What the task asks:
Copy every line from the records that holds the word "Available".

Exercise input:
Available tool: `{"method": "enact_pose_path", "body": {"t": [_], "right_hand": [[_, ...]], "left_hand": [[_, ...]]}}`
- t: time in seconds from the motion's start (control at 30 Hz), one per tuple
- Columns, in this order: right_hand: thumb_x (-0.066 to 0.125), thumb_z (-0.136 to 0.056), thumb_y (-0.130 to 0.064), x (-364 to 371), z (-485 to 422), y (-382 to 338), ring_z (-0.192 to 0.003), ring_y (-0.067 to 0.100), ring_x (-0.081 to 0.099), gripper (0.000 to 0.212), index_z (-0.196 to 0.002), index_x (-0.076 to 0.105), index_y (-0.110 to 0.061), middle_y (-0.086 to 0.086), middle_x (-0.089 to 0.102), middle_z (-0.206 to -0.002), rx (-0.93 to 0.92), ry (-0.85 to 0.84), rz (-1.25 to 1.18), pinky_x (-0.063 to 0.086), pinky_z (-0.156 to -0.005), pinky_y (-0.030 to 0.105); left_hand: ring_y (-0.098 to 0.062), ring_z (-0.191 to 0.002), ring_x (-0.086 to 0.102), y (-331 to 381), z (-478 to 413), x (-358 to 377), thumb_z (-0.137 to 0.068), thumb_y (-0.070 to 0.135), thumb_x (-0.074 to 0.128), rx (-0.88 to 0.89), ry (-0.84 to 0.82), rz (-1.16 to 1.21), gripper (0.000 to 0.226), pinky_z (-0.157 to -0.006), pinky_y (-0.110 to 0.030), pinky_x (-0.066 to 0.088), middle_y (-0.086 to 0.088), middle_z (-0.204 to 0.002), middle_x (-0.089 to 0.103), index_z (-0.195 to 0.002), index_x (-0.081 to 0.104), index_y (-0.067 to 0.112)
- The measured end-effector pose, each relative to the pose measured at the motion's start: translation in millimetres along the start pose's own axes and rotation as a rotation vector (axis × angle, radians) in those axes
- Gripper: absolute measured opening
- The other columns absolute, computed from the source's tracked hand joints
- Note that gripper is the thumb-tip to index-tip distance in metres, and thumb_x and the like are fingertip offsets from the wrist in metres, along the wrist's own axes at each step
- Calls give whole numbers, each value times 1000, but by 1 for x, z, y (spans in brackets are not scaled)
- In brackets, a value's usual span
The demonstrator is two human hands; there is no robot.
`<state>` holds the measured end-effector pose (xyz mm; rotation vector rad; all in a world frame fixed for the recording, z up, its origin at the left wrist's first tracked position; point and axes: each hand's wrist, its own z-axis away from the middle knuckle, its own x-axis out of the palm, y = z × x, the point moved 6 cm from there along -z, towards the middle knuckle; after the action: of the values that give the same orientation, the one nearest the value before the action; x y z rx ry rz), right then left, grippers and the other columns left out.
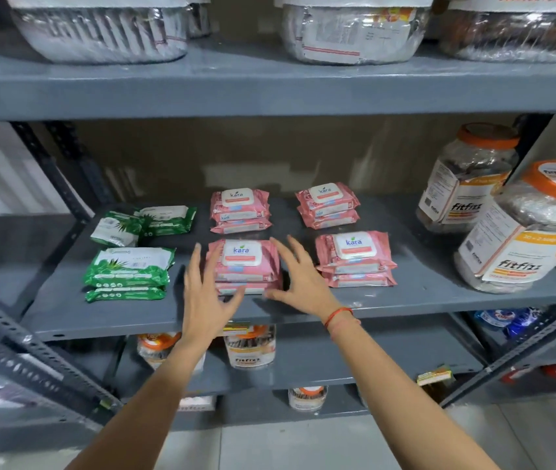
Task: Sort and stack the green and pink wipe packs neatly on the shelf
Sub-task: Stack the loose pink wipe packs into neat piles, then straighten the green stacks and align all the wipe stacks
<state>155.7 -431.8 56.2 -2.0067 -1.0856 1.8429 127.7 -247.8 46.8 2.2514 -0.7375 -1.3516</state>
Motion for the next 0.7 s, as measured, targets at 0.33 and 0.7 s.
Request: {"method": "enact_pose_path", "body": {"t": [0.33, 0.7], "right_hand": [[65, -87, -11, 31, -8, 5, -141, 34, 31, 78, -150, 19, -21, 10, 10, -159, 73, -25, 20, 37, -110, 44], [72, -81, -23, 10, 6, -24, -144, 29, 20, 82, -148, 25, -20, 10, 16, -157, 78, 146, 98, 23, -116, 42]], "left_hand": [[-24, -133, 32, -11, 5, 14, -85, 15, 64, -151, -67, 99, 63, -103, -33, 29, -10, -149, 29, -140, 34, 17], [-18, -134, 29, -20, 5, -23, -87, 20, 62, 50, -46, 31, 62, -100, -29, 31, -4, -150, 26, -141, 32, 18]]}}
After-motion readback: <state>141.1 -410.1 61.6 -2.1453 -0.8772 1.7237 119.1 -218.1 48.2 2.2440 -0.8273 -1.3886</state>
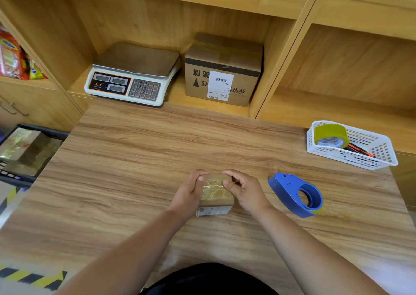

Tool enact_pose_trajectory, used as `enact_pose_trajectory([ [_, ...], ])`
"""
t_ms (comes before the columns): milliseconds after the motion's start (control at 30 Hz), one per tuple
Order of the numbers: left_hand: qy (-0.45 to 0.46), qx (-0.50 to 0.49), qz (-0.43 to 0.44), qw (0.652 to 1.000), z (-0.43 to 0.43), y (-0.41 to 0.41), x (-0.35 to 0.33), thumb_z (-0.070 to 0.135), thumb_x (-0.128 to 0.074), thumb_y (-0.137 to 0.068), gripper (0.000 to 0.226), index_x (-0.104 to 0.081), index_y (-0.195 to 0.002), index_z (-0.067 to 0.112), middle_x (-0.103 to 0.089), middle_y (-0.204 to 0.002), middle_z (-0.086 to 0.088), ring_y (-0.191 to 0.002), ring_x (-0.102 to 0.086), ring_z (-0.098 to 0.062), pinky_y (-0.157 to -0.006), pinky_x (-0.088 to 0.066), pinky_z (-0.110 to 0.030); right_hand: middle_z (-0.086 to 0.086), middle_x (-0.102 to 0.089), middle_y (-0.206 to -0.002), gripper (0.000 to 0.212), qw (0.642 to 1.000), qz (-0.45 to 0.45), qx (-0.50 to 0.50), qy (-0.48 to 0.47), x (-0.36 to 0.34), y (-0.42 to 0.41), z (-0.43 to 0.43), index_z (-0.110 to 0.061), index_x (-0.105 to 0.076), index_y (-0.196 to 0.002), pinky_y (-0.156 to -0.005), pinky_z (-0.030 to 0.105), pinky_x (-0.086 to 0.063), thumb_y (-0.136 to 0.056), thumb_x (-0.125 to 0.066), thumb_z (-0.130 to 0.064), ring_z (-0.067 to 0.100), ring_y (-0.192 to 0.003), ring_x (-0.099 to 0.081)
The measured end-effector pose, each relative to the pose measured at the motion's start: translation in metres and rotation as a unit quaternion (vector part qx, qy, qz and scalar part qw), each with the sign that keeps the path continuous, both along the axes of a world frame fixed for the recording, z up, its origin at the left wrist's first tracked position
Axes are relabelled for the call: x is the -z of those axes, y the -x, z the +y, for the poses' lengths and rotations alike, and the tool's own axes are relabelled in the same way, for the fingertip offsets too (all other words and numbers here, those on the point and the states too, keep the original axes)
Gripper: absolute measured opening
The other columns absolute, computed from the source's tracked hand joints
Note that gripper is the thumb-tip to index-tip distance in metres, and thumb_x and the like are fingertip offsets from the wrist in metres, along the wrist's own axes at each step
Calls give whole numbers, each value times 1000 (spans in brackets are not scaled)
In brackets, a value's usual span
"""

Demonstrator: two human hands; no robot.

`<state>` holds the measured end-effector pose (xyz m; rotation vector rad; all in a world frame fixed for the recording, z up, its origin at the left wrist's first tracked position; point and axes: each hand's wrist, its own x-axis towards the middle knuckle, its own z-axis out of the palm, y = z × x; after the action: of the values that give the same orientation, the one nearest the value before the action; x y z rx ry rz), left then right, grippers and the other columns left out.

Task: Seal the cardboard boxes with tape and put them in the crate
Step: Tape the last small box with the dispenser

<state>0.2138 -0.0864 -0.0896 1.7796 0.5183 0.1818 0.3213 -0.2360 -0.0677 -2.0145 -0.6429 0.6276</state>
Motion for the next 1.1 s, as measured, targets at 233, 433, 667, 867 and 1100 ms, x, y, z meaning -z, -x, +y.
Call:
enact_pose_trajectory([
  [233, 12, -10, 0, 1000, -1, 0, -4, 24, -36, -102, 26, -55, -95, 41, -62, -84, 10, -71, -55, 8, -60, -42, -8, -8, -72, -94, 22, 998, -47, 46, -1, 2, 4, 6, -23, -72, -105, -87, 36, -49, -94, -55, -30, 14, -93, -65],
  [433, 8, -6, 12, 1000, -2, 3, -6, 26, -35, -102, 26, -54, -94, 42, -61, -85, 9, -72, -55, 7, -60, -43, -9, -14, -69, -96, 21, 998, -22, 60, 18, -9, 7, 8, -24, -71, -103, -88, 26, -47, -97, -51, -27, 9, -97, -63],
  [667, -29, -4, 22, 999, 10, 9, -10, 27, -34, -102, 26, -52, -94, 45, -60, -79, 11, -66, -54, 6, -57, -41, -11, -12, -33, -139, 104, 988, 94, -91, 88, -18, 9, -9, -31, -17, -150, -102, 16, -28, -66, -71, -63, 0, -132, -28],
  [867, -70, -6, 31, 997, 24, 20, -7, 25, -37, -101, 29, -53, -98, 49, -62, -98, 18, -88, -56, 2, -70, -39, -8, -5, -33, -145, 113, 980, -21, -117, 159, -10, 18, 0, -33, -18, -149, -110, 27, -27, -56, -82, -42, 11, -134, -28],
  [1100, -135, -13, 80, 988, 38, 31, -5, 26, -50, -97, 37, -48, -134, 28, -48, -134, 11, -123, -43, -7, -95, -32, -21, -14, -41, -119, 88, 958, -194, -147, 149, -18, 25, 15, -32, -38, -137, -105, 22, -21, -55, -66, -42, 13, -118, -37],
])
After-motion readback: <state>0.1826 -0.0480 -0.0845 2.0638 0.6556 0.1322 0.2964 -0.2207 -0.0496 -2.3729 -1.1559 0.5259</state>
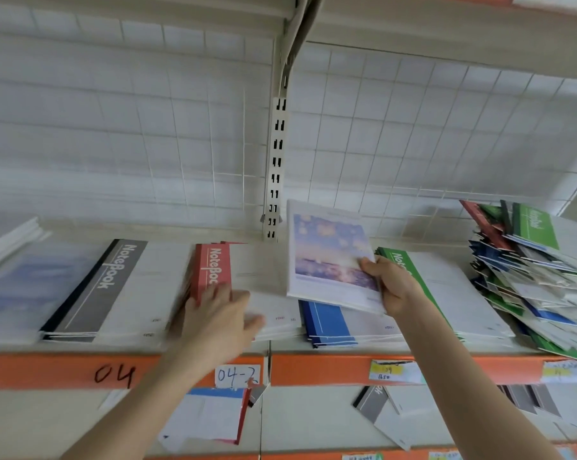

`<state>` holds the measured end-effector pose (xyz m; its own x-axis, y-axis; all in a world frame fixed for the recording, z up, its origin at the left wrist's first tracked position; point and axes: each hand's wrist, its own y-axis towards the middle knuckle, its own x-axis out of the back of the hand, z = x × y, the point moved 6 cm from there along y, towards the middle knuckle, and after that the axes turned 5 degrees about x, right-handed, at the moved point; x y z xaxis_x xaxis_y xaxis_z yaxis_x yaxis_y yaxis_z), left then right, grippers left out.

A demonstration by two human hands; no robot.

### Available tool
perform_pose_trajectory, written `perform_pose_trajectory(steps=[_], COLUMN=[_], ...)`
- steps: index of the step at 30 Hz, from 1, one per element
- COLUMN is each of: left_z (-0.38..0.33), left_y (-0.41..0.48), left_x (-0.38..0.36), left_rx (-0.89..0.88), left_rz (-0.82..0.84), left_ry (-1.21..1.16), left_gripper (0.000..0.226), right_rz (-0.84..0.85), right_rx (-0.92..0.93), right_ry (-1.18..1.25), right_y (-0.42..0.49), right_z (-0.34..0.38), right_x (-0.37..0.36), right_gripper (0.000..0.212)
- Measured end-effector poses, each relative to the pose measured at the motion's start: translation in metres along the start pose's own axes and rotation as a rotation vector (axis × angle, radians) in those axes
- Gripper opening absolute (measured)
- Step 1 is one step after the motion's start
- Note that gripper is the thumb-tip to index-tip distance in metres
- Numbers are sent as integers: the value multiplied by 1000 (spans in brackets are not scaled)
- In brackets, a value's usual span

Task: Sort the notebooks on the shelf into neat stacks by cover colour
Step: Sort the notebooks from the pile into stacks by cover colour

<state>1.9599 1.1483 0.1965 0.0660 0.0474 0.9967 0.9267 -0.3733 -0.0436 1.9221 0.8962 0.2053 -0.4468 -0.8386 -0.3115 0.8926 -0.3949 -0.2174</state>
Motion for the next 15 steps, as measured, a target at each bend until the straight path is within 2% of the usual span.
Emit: perform_pose_trajectory(steps=[2,6,8,10,13,15], left_z=[-7,-6,-5,3,29,45], left_y=[-9,-7,-9,-14,-29,-37], left_x=[-10,-16,-11,1,21,29], left_rx=[-21,-54,-82,-62,28,52], left_rz=[-7,-58,-81,-154,-222,-215], left_ry=[56,81,-24,-355,-1055,-1410], left_gripper=[63,99,94,71,68,56], right_rz=[-9,-2,12,38,92,139], right_rx=[-6,-12,-12,-2,17,34], right_ry=[-8,-17,-17,-9,19,48], right_y=[-1,-2,-3,-4,-7,-11], right_z=[0,-2,-2,-2,-6,-11], right_x=[-1,-8,-15,-26,-55,-83], right_gripper=[7,12,6,4,6,9])
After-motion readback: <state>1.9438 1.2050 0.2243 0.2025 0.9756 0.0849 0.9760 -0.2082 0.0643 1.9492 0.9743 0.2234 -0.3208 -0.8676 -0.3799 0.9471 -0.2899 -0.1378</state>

Response area:
Available tool: `{"method": "enact_pose_path", "body": {"t": [_], "right_hand": [[_, ...]], "left_hand": [[_, ...]]}}`
### Available tool

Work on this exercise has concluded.